Your task:
Repeat exactly the lines of the listing below, please, starting with the first and ending with the line containing "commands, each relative"; leave out the rest.

Exercise data:
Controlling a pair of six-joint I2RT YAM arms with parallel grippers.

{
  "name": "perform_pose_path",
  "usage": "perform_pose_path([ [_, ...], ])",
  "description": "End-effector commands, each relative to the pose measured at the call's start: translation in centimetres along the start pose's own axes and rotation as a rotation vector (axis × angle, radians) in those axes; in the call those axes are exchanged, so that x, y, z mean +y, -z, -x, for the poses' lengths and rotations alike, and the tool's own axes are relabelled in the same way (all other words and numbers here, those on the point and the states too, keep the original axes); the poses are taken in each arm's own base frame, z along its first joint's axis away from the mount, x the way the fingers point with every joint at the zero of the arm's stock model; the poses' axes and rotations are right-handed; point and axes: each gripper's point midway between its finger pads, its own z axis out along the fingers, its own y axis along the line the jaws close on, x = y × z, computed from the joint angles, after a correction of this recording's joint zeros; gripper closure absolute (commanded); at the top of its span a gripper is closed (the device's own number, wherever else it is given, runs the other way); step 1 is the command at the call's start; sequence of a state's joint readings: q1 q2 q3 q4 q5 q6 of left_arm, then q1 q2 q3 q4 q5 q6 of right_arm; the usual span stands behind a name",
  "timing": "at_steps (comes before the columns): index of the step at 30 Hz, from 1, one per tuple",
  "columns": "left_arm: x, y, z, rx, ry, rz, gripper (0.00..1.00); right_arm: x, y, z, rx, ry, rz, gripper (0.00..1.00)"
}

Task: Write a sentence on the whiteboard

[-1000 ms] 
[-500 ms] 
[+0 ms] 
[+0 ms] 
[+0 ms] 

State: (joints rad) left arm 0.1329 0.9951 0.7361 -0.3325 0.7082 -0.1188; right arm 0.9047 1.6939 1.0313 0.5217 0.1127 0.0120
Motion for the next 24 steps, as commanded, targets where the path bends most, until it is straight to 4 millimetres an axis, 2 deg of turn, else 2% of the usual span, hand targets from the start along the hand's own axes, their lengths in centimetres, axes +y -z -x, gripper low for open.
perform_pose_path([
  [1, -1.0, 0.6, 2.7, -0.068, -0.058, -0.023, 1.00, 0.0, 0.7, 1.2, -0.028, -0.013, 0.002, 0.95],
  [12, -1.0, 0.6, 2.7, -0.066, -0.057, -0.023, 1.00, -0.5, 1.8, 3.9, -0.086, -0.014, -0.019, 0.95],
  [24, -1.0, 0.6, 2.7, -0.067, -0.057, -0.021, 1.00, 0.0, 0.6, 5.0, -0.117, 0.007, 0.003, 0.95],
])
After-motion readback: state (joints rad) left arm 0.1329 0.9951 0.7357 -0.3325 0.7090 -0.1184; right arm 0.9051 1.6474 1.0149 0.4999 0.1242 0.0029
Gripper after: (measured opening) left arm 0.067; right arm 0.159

Result for this exercise:
Controlling a pair of six-joint I2RT YAM arms with parallel grippers.

{
  "name": "perform_pose_path",
  "usage": "perform_pose_path([ [_, ...], ])",
  "description": "End-effector commands, each relative to the pose measured at the call's start: translation in centimetres along the start pose's own axes and rotation as a rotation vector (axis × angle, radians) in those axes; in the call those axes are exchanged, so that x, y, z mean +y, -z, -x, for the poses' lengths and rotations alike, and the tool's own axes are relabelled in the same way (all other words and numbers here, those on the point and the states too, keep the original axes); the poses are taken in each arm's own base frame, z along its first joint's axis away from the mount, x the way the fingers point with every joint at the zero of the arm's stock model; the poses' axes and rotations are right-handed; point and axes: each gripper's point midway between its finger pads, its own z axis out along the fingers, its own y axis along the line the jaws close on, x = y × z, computed from the joint angles, after a correction of this recording's joint zeros; gripper closure absolute (commanded); at the top of its span a gripper is closed (the device's own number, wherever else it is given, runs the other way); step 1 is the command at the call's start; sequence of a state's joint readings: q1 q2 q3 q4 q5 q6 of left_arm, then q1 q2 q3 q4 q5 q6 of right_arm; the usual span stands behind a name",

The answer given above is complete.